Upon the entrance of the Grand Eunuch at the beginning of the play, the eunuchs exclaim:
The most majestic of domestic officials
The Great G.E., we fear his mighty initials!
But the Tartar chief, not realizing he's speaking to the grand eunuch, refers to him as a "pompous old capon".
"No. 7: Food Solo" praises the concubine Li Li Wee — here, the daughter of Li Pi Siao — by comparing her body parts to "licorice," "peas," "Edam cheese," "hominy," wine," "roast beef," "oranges," "eel," "lamb," and "pig's feet."

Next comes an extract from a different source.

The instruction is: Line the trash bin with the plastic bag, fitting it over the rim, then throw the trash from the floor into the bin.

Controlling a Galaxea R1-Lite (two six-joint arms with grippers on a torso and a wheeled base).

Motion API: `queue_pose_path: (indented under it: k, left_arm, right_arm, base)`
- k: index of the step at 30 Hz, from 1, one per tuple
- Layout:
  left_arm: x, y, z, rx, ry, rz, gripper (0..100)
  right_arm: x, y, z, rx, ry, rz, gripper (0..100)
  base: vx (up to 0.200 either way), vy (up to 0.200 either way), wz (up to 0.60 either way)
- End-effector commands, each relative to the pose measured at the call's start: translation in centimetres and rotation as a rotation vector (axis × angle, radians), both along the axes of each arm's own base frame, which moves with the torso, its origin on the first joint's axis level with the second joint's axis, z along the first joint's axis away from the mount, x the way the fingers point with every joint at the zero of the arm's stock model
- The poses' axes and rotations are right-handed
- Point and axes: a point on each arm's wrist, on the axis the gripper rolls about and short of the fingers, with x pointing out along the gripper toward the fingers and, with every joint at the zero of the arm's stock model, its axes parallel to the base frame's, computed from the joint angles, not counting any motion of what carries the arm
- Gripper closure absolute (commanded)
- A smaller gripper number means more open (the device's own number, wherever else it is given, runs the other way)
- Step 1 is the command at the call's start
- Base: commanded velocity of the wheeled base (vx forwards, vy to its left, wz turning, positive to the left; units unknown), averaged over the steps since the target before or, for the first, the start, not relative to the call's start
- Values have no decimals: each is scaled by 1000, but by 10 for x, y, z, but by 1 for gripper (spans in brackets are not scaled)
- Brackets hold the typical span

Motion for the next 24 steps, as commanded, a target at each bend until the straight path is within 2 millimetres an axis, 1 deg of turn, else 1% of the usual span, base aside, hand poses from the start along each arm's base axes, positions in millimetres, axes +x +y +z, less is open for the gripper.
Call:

Another ditty, "No. 20: Better Be Good To Me," has lyrics that sound like they belong in a popular song 50 years in the future:
I was once a glad boy.
Something tells me you soon will say
He was not a bad boy.
This has got to stop. Maybe I'll pop.
Love is like TNT.
Better be good to me.
Scene 4, "The Gallery of Torments," does not correspond to the book at all. It has the stage direction: "against a black drop are wax figures representing Theft...Lust...Avarice...Drunkenness...Murder...Infidelity. The figure Infidelity is modeled in the likeness of Chti herself. These figures are not seen because of the darkness in the chamber until she lights each one separately with her candle. All figures except Infidelity are male."
Book
Charles Pettit. The Son of the Grand Eunuch. (1927) New York: Avon, 1949.